:: What you will do ::
Extract the line that contains "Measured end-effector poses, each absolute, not" and every line after it to the end of the records below, exactly as written and nothing else.

[Dataset entries]

▼

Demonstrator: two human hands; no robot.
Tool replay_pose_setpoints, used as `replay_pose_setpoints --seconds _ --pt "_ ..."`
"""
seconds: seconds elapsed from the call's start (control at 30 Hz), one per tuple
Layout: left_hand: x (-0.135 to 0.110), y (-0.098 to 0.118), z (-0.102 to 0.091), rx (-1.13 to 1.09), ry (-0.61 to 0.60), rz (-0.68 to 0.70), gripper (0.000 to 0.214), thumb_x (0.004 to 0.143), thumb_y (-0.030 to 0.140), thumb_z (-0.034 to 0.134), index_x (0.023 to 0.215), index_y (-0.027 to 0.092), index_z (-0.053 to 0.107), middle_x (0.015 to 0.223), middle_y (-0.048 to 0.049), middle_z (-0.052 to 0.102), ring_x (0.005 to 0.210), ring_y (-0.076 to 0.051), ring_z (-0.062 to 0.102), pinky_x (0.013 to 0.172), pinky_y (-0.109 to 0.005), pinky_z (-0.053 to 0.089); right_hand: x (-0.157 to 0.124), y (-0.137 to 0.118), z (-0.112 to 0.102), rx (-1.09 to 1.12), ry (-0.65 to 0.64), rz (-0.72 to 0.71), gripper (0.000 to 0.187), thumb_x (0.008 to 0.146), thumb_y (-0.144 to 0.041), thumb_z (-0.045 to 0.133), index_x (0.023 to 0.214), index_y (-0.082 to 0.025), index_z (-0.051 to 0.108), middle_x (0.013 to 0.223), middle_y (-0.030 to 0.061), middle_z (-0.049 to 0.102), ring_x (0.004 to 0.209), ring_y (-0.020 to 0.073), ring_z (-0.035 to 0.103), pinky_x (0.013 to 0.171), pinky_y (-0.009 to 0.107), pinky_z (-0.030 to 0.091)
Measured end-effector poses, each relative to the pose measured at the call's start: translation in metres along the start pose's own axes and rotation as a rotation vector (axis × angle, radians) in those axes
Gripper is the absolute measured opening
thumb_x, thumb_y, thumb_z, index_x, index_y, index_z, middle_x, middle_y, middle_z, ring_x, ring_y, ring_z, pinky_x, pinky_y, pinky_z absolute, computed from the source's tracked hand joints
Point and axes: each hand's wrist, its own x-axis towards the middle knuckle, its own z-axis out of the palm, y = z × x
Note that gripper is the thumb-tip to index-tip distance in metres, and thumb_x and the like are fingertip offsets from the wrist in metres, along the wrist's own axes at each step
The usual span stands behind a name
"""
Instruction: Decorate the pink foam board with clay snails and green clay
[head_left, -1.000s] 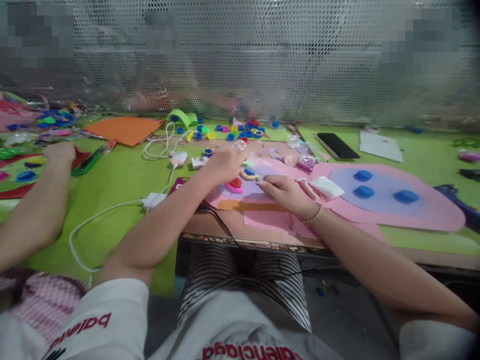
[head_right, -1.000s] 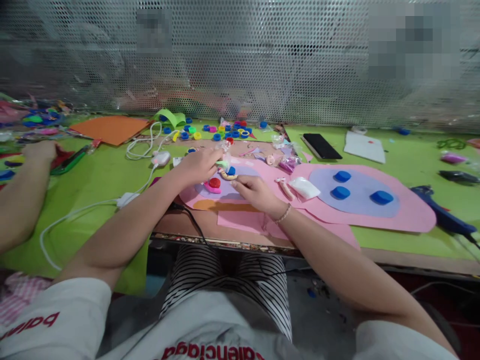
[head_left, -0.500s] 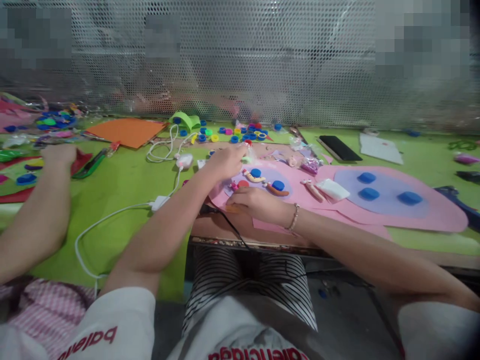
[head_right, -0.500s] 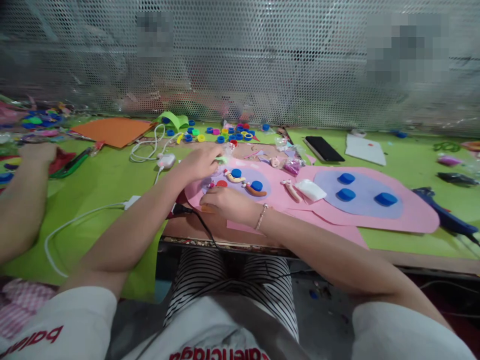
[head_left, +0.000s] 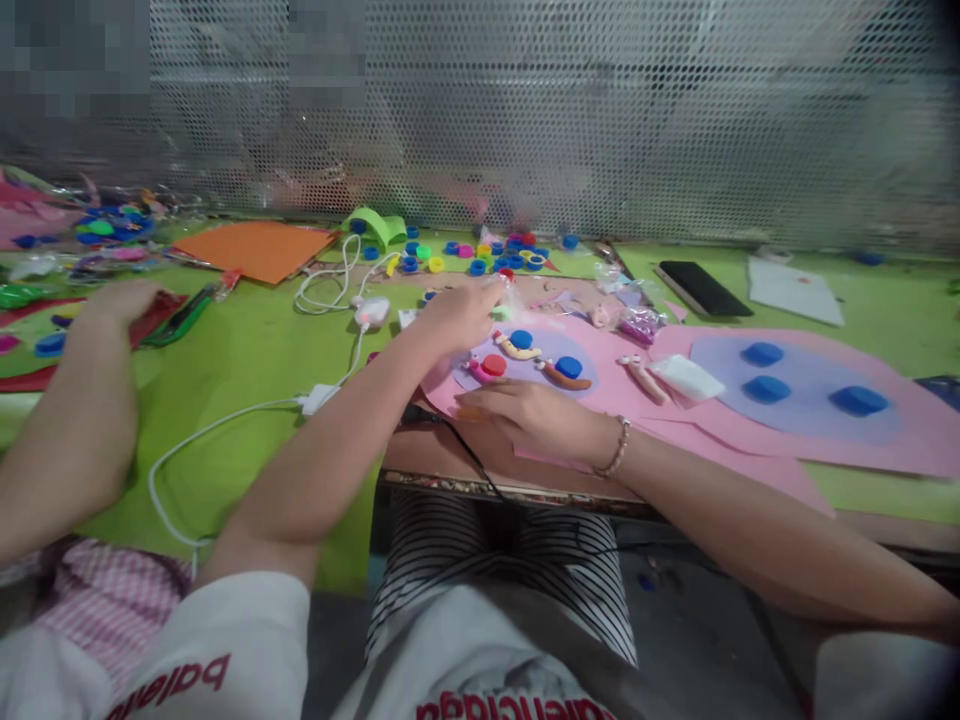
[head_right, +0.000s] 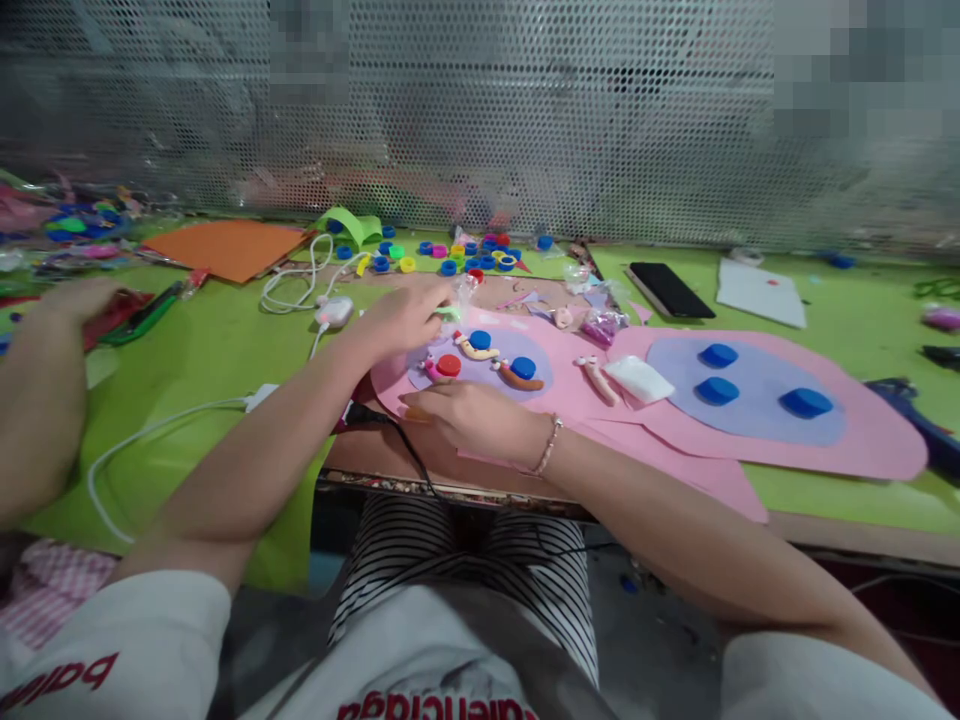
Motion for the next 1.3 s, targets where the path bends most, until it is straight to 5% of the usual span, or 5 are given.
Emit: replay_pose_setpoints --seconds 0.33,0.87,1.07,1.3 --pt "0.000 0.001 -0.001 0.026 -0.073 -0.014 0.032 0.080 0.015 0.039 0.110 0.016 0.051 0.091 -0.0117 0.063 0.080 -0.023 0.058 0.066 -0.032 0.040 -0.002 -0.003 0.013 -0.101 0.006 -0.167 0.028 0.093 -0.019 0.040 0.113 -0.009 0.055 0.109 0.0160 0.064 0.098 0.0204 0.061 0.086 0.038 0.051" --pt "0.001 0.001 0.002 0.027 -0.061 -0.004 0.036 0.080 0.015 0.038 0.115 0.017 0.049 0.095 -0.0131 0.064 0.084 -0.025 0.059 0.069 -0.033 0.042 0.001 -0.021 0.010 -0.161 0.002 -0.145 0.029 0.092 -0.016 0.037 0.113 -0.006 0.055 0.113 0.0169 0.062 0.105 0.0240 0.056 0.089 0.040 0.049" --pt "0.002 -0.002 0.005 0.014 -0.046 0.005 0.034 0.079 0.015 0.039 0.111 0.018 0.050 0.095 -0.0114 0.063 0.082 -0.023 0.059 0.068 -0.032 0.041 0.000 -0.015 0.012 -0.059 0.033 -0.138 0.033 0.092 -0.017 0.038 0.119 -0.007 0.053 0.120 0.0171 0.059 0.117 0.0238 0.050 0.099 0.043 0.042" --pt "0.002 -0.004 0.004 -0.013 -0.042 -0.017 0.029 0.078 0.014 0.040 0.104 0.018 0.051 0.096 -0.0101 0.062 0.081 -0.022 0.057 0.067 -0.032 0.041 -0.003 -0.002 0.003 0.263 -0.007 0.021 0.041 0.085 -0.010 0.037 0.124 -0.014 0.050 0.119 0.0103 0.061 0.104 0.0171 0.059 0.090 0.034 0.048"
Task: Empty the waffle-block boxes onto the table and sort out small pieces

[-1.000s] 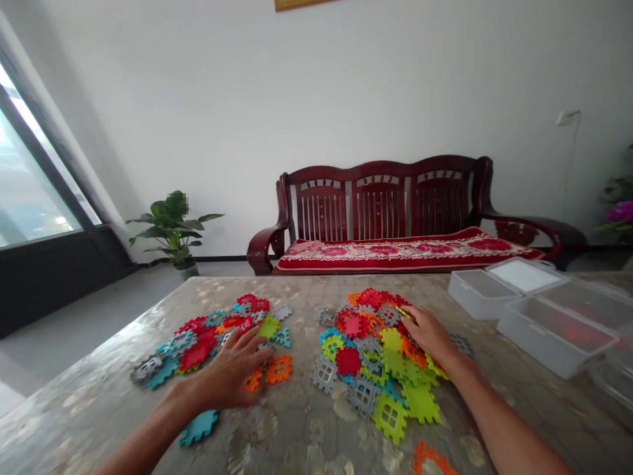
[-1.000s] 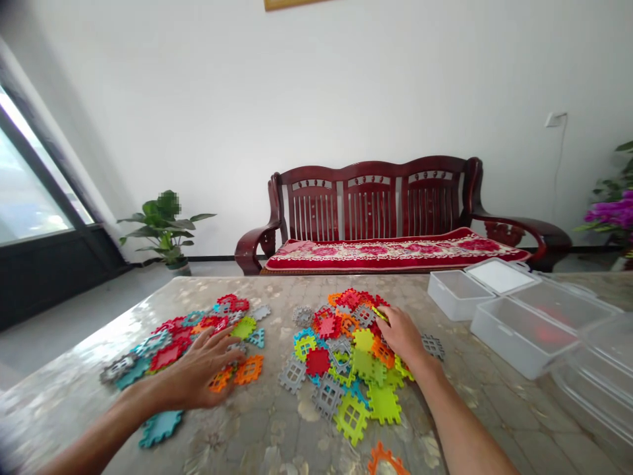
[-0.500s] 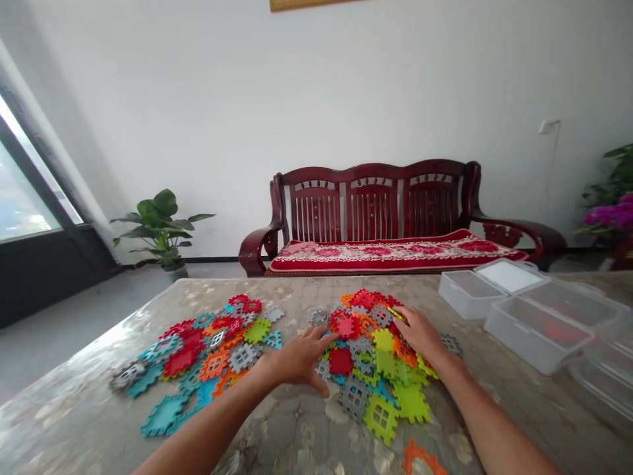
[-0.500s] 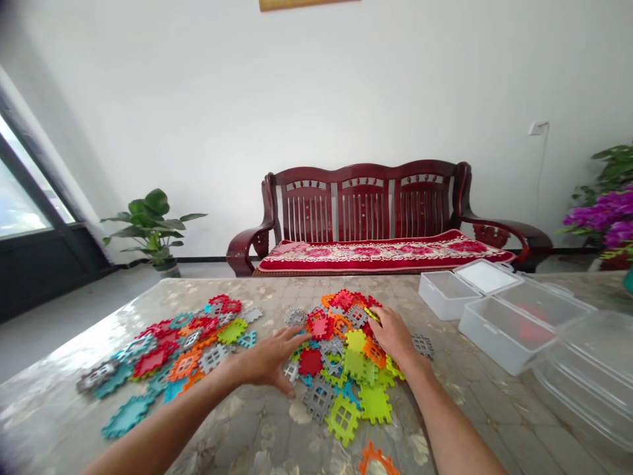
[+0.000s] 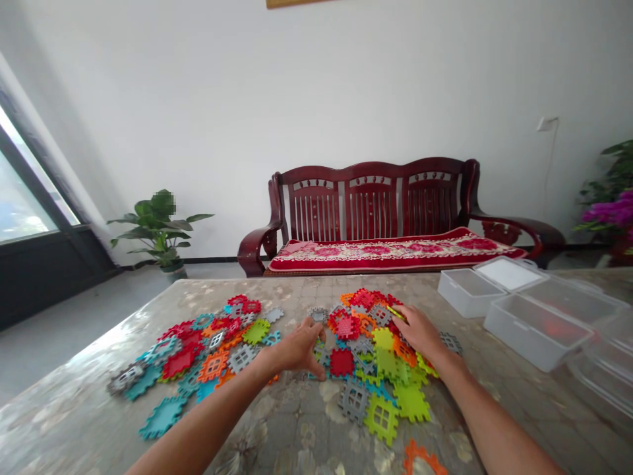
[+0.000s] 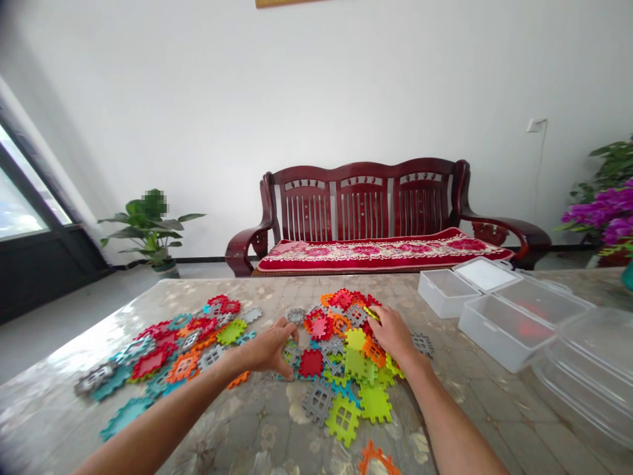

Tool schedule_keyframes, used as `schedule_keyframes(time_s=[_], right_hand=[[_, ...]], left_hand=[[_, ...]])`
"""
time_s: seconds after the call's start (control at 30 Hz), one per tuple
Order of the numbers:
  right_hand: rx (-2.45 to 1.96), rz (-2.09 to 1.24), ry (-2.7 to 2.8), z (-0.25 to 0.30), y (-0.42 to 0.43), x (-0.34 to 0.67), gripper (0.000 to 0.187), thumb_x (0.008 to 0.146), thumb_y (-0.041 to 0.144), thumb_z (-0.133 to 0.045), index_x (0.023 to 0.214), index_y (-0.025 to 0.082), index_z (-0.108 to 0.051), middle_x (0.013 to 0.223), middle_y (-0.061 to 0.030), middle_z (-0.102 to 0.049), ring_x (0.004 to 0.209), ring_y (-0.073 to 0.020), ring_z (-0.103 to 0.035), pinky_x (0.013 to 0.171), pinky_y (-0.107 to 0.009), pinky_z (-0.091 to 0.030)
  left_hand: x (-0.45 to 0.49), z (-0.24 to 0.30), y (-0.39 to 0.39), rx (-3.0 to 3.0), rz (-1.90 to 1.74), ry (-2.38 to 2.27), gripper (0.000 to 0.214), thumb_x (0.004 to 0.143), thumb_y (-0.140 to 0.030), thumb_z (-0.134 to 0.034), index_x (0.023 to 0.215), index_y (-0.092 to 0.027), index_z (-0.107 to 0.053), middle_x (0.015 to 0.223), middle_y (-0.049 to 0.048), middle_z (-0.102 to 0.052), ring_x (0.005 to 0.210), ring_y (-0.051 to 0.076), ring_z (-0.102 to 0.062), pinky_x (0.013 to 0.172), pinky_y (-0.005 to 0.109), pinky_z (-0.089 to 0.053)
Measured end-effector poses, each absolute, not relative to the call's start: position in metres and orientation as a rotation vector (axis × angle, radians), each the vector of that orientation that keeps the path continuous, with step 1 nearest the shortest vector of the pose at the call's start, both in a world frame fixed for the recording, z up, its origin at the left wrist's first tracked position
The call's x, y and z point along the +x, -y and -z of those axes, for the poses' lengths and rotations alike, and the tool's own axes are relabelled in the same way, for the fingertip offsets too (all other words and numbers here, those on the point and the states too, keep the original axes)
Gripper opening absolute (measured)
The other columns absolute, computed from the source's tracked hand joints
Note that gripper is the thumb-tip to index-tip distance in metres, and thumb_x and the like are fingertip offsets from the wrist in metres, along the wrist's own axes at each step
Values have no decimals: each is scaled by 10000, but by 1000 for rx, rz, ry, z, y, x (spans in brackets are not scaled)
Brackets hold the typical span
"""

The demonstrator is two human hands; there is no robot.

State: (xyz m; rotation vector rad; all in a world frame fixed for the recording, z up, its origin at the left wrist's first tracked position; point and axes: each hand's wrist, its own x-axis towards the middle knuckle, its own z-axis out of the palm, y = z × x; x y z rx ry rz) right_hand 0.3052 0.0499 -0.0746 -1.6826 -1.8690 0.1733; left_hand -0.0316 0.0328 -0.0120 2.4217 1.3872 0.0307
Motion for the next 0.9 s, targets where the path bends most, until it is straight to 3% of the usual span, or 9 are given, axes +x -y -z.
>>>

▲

:: Exercise output ::
Measured end-effector poses, each absolute, not relative to the call's start: position in metres and orientation as a rotation vector (axis × angle, radians), each the vector of that orientation that keeps the path continuous, with step 1 nearest the shortest vector of the pose at the call's start, both in a world frame fixed for the recording, z up, its origin at the left wrist's first tracked position
The call's x, y and z point along the +x, -y and -z of those axes, for the poses' lengths and rotations alike, and the tool's own axes are relabelled in the same way, for the fingertip offsets too (all other words and numbers here, those on the point and the states too, keep the original axes)
Gripper opening absolute (measured)
The other columns absolute, computed from the source's tracked hand joints
Note that gripper is the thumb-tip to index-tip distance in metres, and thumb_x and the like are fingertip offsets from the wrist in metres, along the wrist's own axes at each step
Values have no decimals: each is scaled by 10000, but by 1000 for rx, rz, ry, z, y, x (spans in brackets are not scaled)
Brackets hold the typical span
"""

The demonstrator is two human hands; there is no robot.

State: (xyz m; rotation vector rad; all in a world frame fixed for the recording, z up, its origin at the left wrist's first tracked position; point and axes: each hand's wrist, its own x-axis towards the middle knuckle, its own z-axis out of the palm, y = z × x; x y z rx ry rz) right_hand 0.3052 0.0499 -0.0746 -1.6826 -1.8690 0.1733; left_hand -0.0316 0.0328 -0.0120 2.4217 1.3872 0.0307
Motion for the next 0.9 s, targets where the path bends most, until it is straight to 3% of the usual span, or 9 are given, axes +x -y -z.
>>>

There's nothing else to the answer.